For residents like William McGuire, who has lived along Route 8 for about two decades and rides his motorcycle on the road every day, the repairs are welcome — but unlikely to solve what he believes is a much larger problem.

"I dodge them. That's all I do all day — dodge potholes," McGuire said.

He said the deteriorating pavement forces drivers, especially motorcyclists, to weave around holes and broken pavement, sometimes into opposing traffic.

"I've had close calls on this road every time I ride it," McGuire said. "Every time. I'm just dodging cars going around stuff, and I go around stuff, and you just hope you don't meet."

McGuire said he believes temporary pothole repairs provide only short-term relief.

"They patch them. Within a week, that's not going to be there. That's all coming right back out," he said. "They can't maintain the road. There's no way because as soon as they pave them, within six months they got potholes, you know, and they spend all that money. They're not going to come through."

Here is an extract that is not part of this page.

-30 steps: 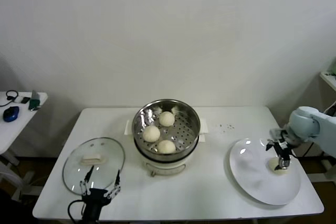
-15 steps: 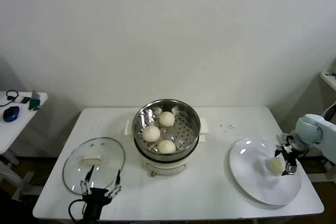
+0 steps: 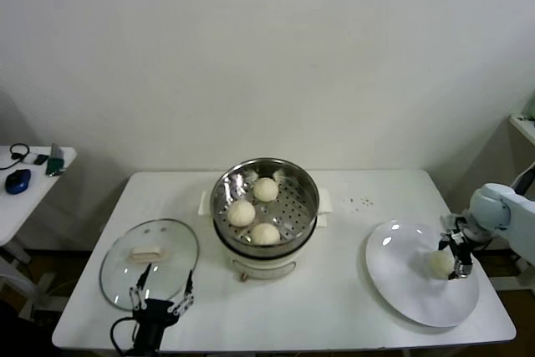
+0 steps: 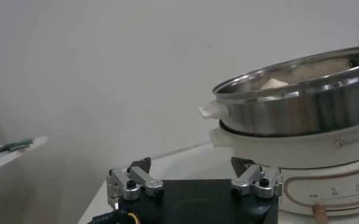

Instead, McGuire said the roadway needs more extensive reconstruction before being resurfaced.

"You've got to go through and restructure it all, and then pave it. It might help," McGuire said.

Thompson acknowledged that KY 8 is not currently scheduled for resurfacing, but said the community's feedback helped move maintenance concerns forward.

"This is exactly why community involvement matters," Thompson wrote in a social media post after hearing back from KYTC. "While Route 8 is not currently scheduled for resurfacing, your reports have helped prioritize these locations for maintenance review."

She encouraged residents to continue reporting additional potholes and roadway hazards so she can share them directly with transportation officials.

KYTC said it addresses roadway concerns as resources allow and confirmed crews were able to repair several reported locations after receiving the mayor's list.

You can report road hazards that need attention on KYTC's online portal.

The agency said KY 8 was not selected for resurfacing this year because state highways are evaluated annually, ranked by priority and funded according to available state dollars.

For McGuire, who said increasing traffic and heavy trucks continue to take a toll on the roadway, the latest repairs are a step in the right direction — but not the finish line.

"At least someone's trying," he said. "I give them that. That's more than what they usually do."